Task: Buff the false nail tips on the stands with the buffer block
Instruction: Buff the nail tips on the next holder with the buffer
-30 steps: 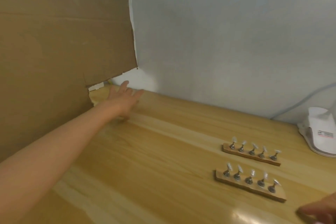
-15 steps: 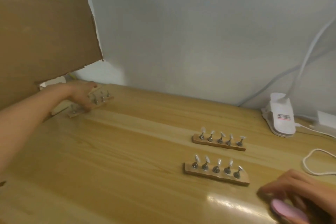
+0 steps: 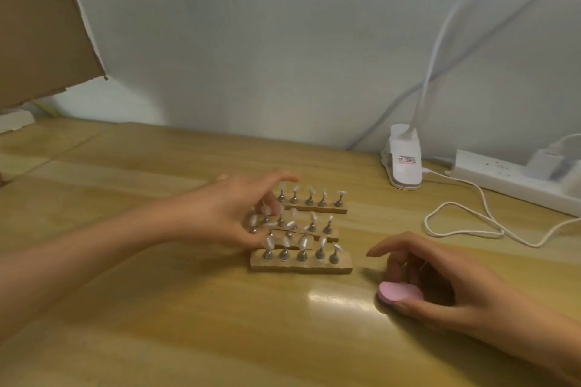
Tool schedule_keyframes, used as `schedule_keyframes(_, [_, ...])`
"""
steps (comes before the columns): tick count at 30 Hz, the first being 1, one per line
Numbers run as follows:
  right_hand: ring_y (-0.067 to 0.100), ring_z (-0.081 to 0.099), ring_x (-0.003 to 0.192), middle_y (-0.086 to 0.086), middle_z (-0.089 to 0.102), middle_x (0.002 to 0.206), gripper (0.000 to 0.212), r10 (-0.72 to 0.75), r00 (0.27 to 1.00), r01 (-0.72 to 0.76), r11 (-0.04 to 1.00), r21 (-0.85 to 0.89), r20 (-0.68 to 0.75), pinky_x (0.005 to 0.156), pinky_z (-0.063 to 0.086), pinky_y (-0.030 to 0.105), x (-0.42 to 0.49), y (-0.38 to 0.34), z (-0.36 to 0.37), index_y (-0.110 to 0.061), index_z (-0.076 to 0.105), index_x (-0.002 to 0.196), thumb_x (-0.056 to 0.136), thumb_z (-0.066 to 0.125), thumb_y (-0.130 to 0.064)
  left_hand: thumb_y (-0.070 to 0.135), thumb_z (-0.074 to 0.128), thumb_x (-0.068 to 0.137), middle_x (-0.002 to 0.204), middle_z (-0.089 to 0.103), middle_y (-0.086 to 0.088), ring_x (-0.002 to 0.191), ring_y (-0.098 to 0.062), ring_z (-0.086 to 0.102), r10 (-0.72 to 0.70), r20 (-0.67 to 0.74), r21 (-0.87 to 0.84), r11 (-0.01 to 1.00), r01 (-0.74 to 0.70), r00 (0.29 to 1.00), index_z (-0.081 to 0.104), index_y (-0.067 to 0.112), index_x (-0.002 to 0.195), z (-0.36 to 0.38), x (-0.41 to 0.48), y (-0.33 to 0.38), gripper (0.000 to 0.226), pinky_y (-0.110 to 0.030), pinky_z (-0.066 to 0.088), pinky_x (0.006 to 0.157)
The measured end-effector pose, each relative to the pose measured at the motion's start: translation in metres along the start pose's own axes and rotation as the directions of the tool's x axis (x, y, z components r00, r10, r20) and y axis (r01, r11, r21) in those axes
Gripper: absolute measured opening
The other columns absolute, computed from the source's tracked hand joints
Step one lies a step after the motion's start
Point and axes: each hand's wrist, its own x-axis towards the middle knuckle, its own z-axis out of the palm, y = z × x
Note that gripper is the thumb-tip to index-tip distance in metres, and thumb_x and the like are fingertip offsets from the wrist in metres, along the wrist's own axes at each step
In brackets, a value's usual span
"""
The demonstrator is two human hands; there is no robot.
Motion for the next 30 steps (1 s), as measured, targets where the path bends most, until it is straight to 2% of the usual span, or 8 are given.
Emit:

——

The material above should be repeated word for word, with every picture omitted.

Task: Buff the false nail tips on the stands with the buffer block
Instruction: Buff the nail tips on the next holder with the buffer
-30 steps: 
-15 steps: 
+0 steps: 
Tool schedule_keyframes, used as `schedule_keyframes(_, [_, ...])`
"""
steps (comes before the columns): tick count at 30 Hz, the first being 1, one per line
Numbers run as follows:
  right_hand: ring_y (-0.067 to 0.100), ring_z (-0.081 to 0.099), ring_x (-0.003 to 0.192), middle_y (-0.086 to 0.086), middle_z (-0.089 to 0.102), middle_x (0.002 to 0.206), gripper (0.000 to 0.212), r10 (-0.72 to 0.75), r00 (0.27 to 1.00), r01 (-0.72 to 0.76), r11 (-0.04 to 1.00), r21 (-0.85 to 0.89), r20 (-0.68 to 0.75), pinky_x (0.005 to 0.156), pinky_z (-0.063 to 0.086), pinky_y (-0.030 to 0.105), x (-0.42 to 0.49), y (-0.38 to 0.34), z (-0.36 to 0.37), index_y (-0.110 to 0.061), index_z (-0.076 to 0.105), index_x (-0.002 to 0.196), thumb_x (-0.056 to 0.136), thumb_z (-0.066 to 0.125), thumb_y (-0.130 to 0.064)
  left_hand: thumb_y (-0.070 to 0.135), thumb_z (-0.074 to 0.128), thumb_x (-0.068 to 0.137), middle_x (-0.002 to 0.204), middle_z (-0.089 to 0.103), middle_y (-0.086 to 0.088), ring_x (-0.002 to 0.191), ring_y (-0.098 to 0.062), ring_z (-0.086 to 0.102), r10 (-0.72 to 0.70), r20 (-0.67 to 0.74), r21 (-0.87 to 0.84), r11 (-0.01 to 1.00), r01 (-0.74 to 0.70), r00 (0.29 to 1.00), index_z (-0.081 to 0.104), index_y (-0.067 to 0.112), index_x (-0.002 to 0.195), z (-0.36 to 0.38), x (-0.41 to 0.48), y (-0.33 to 0.38), gripper (0.000 to 0.226), pinky_y (-0.110 to 0.030), pinky_z (-0.066 to 0.088), pinky_x (0.006 to 0.157)
The measured end-effector pose, each relative to the pose measured at the motion's start: translation in metres along the start pose's own axes and rotation as the directions of the tool's x axis (x, y, z components r00, r10, r20) and y axis (r01, r11, r21) in those axes
Gripper: absolute measured opening
The other columns absolute, computed from the source's tracked hand joints
Step one lies a step after the motion's start
Point and axes: each hand's wrist, its own x-axis towards the middle knuckle, its own z-axis out of the palm, y = z × x
Note that gripper is the thumb-tip to index-tip distance in metres, and thumb_x and the like are fingertip offsets from the wrist in metres, along the wrist's own axes at each step
In brackets, a value's usual span
"""
The demonstrator is two human hands; there is no robot.
Motion for the next 30 steps (1 s), as measured, targets where the path bends most, until it is straight to 2% of the usual span, or 8 are given.
Emit:

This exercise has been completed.